» **EXERCISE BRIEF**:
From the entries that follow, copy exactly the lines beginning at the line holding "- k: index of" and continuing through the line holding "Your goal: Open".

» **SUPPLIED MATERIAL**:
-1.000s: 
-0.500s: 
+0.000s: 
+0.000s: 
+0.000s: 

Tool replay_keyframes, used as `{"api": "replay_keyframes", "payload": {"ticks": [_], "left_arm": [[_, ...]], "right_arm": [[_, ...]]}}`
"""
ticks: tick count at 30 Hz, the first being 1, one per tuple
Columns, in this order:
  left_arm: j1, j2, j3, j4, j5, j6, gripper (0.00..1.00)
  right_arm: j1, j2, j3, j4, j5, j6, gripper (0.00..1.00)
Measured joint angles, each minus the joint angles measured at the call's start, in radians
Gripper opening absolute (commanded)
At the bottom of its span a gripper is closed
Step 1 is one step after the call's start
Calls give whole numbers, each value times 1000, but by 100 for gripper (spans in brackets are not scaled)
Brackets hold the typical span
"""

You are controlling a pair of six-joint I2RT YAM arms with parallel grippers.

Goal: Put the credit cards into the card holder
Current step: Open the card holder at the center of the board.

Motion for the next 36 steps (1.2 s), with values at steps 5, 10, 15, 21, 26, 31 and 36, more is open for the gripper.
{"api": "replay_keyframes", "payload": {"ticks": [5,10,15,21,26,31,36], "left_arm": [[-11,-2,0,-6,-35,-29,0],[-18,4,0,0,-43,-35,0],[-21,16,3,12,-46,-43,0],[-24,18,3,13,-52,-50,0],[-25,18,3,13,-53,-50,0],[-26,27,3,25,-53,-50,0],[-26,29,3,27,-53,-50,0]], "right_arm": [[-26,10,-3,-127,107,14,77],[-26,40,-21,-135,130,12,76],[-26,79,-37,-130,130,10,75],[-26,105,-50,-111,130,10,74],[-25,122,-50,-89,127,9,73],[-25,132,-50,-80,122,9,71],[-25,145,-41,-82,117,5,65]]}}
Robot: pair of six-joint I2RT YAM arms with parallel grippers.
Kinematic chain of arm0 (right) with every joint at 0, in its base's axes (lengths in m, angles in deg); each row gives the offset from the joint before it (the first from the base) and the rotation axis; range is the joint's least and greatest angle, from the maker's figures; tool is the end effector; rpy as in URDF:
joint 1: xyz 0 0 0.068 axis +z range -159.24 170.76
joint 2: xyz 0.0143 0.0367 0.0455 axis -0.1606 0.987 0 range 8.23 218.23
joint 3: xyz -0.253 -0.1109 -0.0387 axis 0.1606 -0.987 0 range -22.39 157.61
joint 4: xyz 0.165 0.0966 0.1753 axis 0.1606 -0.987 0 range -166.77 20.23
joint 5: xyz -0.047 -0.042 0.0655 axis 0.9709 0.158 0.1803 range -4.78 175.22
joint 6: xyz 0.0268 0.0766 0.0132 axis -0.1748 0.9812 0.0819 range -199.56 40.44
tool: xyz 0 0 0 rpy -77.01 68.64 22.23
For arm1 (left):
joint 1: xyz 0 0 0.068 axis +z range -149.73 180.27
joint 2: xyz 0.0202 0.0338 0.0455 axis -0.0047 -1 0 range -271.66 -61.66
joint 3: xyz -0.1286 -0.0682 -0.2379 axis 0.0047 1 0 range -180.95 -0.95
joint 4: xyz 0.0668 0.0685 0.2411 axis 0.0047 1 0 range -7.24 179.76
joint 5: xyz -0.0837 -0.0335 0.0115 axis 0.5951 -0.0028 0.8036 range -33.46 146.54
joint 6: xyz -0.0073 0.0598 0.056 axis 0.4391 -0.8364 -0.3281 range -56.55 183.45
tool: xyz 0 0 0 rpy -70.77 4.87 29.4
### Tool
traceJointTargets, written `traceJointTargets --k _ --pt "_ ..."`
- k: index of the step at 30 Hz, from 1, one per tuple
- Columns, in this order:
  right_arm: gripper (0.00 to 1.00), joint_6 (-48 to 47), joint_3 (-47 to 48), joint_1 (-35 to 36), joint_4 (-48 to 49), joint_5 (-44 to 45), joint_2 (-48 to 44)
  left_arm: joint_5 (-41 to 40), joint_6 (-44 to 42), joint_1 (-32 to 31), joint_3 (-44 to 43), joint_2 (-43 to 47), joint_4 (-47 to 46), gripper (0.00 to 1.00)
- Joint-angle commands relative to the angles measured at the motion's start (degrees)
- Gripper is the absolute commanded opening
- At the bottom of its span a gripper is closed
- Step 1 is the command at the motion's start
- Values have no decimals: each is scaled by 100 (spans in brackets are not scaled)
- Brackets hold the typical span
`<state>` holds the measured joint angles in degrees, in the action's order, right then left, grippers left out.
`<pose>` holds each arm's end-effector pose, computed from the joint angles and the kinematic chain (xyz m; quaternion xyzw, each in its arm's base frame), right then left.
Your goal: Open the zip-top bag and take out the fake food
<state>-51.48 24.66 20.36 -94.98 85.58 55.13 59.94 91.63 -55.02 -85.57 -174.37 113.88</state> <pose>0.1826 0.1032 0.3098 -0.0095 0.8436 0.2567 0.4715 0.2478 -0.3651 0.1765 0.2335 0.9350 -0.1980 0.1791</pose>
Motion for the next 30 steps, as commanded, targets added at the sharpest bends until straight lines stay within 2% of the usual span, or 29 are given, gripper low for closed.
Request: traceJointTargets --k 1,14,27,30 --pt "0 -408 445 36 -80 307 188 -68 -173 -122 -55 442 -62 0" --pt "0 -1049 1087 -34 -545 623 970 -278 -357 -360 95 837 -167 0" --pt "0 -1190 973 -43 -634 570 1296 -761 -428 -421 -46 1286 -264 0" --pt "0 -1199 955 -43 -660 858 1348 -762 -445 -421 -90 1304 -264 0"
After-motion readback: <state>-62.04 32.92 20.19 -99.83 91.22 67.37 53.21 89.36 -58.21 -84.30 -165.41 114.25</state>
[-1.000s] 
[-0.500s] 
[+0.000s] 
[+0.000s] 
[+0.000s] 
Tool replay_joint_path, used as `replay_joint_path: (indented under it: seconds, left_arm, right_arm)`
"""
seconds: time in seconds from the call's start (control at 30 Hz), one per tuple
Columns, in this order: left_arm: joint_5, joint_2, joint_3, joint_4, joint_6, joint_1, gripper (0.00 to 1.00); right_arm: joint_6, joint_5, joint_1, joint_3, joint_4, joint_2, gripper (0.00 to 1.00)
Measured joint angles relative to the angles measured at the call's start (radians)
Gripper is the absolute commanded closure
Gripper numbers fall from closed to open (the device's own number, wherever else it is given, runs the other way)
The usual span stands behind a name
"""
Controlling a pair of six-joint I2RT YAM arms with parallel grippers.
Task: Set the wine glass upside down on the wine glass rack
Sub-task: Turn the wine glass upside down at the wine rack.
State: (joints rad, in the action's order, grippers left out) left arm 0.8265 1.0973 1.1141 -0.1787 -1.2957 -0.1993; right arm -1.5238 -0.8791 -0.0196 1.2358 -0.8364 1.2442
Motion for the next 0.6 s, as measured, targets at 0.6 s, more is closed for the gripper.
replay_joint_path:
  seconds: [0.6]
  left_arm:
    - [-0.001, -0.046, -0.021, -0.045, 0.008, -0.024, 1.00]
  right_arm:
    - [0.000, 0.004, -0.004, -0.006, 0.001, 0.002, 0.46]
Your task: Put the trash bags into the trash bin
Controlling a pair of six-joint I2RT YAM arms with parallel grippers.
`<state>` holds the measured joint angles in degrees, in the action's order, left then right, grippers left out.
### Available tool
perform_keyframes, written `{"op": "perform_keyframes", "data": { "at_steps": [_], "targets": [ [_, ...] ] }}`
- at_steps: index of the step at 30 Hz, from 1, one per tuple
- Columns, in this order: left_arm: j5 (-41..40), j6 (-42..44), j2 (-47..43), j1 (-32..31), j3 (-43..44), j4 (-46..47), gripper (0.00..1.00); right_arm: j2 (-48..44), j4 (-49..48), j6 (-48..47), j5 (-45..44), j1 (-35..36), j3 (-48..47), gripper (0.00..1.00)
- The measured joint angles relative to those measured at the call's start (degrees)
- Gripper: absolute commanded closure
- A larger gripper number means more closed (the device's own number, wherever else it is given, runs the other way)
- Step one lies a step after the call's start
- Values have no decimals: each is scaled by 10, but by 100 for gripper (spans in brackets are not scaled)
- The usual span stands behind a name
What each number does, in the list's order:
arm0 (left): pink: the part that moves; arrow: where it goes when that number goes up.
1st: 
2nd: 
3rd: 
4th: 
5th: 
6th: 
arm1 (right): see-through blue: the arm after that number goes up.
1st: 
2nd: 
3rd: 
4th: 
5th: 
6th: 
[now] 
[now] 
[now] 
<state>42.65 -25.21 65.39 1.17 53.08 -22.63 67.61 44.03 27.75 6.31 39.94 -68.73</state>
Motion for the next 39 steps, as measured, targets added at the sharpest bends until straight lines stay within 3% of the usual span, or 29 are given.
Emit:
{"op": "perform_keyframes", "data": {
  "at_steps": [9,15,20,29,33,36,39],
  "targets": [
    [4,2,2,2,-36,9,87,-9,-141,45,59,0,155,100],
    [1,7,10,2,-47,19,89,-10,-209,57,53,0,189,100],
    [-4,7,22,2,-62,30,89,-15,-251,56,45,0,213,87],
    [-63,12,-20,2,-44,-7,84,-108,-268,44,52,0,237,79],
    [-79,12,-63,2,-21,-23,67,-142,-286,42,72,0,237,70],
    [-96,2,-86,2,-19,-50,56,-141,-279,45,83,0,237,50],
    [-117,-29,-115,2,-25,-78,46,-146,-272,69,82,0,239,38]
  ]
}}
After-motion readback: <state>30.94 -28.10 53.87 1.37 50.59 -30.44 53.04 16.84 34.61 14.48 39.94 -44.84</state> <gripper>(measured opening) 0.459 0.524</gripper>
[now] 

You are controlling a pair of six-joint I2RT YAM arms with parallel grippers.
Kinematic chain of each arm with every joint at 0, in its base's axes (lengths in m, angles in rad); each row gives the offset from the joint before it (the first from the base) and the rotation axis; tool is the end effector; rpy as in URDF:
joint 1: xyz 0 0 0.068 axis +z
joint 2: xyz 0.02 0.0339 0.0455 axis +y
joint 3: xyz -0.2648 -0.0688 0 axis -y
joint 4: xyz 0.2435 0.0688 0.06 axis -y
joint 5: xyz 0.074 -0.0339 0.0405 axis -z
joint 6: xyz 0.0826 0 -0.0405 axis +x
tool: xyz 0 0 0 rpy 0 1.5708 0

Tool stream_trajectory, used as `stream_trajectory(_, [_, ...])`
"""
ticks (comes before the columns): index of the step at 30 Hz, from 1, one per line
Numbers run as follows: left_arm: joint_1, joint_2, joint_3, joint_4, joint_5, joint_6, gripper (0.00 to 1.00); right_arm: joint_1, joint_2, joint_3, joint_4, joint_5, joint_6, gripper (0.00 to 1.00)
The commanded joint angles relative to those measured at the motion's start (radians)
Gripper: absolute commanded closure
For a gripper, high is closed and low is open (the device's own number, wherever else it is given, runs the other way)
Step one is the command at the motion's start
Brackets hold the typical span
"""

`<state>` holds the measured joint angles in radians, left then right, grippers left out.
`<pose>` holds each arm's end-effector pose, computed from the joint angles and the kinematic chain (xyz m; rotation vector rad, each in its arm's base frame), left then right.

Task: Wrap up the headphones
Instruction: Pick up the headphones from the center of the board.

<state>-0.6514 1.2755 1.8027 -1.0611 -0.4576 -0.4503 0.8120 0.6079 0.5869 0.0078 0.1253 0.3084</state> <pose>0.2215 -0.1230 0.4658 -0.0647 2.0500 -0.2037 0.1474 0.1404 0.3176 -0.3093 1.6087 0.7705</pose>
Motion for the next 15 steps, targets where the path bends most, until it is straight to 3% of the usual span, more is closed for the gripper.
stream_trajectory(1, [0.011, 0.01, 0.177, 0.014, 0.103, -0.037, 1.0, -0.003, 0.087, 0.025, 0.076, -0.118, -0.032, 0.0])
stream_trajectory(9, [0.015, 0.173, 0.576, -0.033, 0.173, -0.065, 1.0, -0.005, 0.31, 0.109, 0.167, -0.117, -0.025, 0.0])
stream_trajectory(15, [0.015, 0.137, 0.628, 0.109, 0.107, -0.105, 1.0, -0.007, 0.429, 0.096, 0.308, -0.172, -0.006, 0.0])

» **SOLUTION TO THIS TASK**:
- k: index of the step at 30 Hz, from 1, one per tuple
- Columns, in this order:
  right_arm: gripper (0.00 to 1.00), joint_6 (-48 to 47), joint_3 (-47 to 48), joint_1 (-35 to 36), joint_4 (-48 to 49), joint_5 (-44 to 45), joint_2 (-48 to 44)
  left_arm: joint_5 (-41 to 40), joint_6 (-44 to 42), joint_1 (-32 to 31), joint_3 (-44 to 43), joint_2 (-43 to 47), joint_4 (-47 to 46), gripper (0.00 to 1.00)
- Joint-angle commands relative to the angles measured at the motion's start (degrees)
- Gripper is the absolute commanded opening
- At the bottom of its span a gripper is closed
- Step 1 is the command at the motion's start
- Values have no decimals: each is scaled by 100 (spans in brackets are not scaled)
- Brackets hold the typical span
`<state>` holds the measured joint angles in degrees, in the action's order, right then left, grippers left out.
`<pose>` holds each arm's end-effector pose, computed from the joint angles and the kinematic chain (xyz m; quaternion xyzw, each in its arm's base frame), right then left.
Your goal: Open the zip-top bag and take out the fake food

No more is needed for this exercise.